• Source data
════════
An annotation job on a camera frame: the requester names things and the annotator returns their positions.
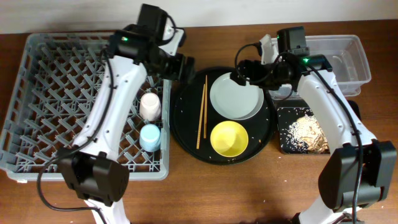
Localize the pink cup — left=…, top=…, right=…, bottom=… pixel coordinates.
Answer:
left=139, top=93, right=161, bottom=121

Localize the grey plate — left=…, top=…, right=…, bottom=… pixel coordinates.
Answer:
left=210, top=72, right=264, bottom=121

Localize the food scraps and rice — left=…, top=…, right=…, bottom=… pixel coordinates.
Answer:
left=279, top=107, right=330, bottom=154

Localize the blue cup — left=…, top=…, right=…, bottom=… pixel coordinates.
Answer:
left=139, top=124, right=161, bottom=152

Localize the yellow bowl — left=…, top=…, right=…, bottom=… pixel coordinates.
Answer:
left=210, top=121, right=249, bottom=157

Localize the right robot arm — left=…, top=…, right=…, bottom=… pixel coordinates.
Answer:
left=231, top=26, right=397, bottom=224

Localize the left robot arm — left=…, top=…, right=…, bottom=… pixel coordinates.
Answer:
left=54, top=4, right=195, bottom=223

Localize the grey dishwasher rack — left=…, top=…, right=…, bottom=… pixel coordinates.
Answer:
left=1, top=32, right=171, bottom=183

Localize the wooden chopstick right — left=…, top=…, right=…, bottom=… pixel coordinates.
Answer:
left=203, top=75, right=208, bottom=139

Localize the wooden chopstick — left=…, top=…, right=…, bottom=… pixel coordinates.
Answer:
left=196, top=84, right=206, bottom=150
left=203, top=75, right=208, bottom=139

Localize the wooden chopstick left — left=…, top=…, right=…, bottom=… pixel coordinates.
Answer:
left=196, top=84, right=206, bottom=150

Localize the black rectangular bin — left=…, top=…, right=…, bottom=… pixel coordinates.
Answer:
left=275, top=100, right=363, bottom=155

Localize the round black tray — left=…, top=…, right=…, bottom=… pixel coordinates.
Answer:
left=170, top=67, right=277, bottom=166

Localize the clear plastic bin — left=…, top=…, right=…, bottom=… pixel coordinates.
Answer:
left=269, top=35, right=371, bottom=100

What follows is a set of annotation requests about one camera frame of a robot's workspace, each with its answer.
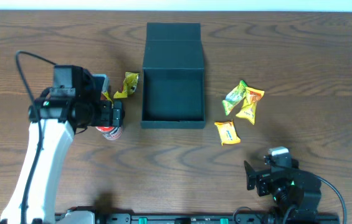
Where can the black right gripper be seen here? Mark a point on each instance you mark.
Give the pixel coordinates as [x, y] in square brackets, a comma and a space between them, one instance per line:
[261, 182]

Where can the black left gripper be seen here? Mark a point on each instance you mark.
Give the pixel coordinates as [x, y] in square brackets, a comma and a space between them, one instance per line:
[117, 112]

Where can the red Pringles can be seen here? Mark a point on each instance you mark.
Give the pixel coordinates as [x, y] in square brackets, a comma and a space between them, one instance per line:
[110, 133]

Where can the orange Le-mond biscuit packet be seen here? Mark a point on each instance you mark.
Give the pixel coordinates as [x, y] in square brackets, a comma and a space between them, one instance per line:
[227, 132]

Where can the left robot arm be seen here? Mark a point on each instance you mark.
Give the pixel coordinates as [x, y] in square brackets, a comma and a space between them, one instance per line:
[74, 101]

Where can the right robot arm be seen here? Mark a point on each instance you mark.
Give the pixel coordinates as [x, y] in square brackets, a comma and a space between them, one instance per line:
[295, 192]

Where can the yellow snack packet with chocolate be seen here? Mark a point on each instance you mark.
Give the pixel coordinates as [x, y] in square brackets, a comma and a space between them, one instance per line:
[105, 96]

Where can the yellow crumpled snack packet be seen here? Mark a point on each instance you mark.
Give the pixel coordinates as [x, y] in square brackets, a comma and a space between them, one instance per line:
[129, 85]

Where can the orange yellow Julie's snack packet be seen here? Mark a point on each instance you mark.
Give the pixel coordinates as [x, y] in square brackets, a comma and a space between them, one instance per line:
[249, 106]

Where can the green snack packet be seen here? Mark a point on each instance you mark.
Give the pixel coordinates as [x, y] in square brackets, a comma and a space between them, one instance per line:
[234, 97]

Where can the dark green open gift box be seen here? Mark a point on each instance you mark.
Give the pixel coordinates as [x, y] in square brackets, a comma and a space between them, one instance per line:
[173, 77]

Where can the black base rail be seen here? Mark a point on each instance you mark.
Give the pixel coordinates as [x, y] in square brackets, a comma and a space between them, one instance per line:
════════
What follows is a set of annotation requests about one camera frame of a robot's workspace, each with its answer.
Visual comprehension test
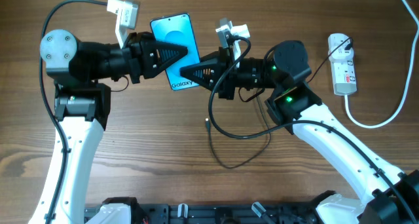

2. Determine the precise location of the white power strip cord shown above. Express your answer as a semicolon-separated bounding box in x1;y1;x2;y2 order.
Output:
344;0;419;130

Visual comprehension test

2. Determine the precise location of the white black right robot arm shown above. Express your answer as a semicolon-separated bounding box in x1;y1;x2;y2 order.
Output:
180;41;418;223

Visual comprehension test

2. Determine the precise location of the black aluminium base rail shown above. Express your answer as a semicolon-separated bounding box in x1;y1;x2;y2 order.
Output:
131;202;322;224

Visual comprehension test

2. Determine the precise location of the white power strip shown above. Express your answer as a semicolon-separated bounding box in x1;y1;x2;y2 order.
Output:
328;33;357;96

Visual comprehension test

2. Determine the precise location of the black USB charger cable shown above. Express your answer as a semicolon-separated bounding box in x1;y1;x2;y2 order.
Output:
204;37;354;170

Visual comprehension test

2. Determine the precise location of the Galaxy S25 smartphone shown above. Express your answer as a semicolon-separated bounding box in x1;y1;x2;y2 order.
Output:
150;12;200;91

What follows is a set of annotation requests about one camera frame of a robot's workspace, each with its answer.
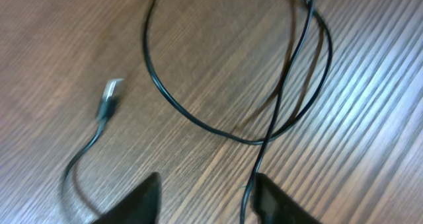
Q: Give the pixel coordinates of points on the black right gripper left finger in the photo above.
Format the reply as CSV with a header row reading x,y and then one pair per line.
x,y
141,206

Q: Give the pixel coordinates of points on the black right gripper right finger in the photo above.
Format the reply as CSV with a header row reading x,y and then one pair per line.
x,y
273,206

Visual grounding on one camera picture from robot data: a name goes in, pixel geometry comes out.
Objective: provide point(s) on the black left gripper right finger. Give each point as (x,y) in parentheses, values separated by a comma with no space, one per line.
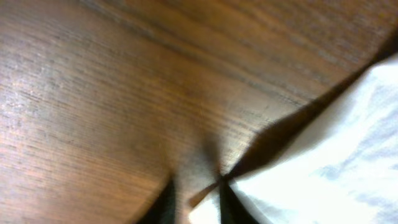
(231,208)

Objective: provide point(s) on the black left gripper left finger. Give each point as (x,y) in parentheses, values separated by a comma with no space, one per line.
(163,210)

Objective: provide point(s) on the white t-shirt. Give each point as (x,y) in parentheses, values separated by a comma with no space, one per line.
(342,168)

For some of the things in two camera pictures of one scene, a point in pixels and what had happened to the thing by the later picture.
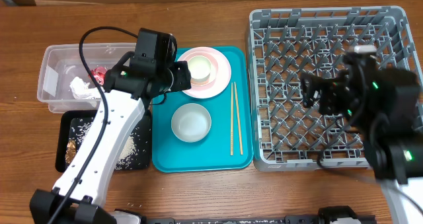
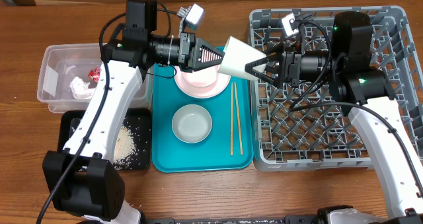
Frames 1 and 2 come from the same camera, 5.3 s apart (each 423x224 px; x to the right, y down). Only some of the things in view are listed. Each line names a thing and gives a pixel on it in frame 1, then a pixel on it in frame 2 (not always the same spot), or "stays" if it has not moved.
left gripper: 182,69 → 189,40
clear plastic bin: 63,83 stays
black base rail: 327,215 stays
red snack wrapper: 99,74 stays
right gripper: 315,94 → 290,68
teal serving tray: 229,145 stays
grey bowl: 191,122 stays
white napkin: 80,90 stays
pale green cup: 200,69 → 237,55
════════
Check the lines above and copy each one that includes "photo".

Q: Give the pixel coordinates of points on the black right gripper left finger in the photo above.
Q: Give the pixel coordinates of points on the black right gripper right finger in the photo above.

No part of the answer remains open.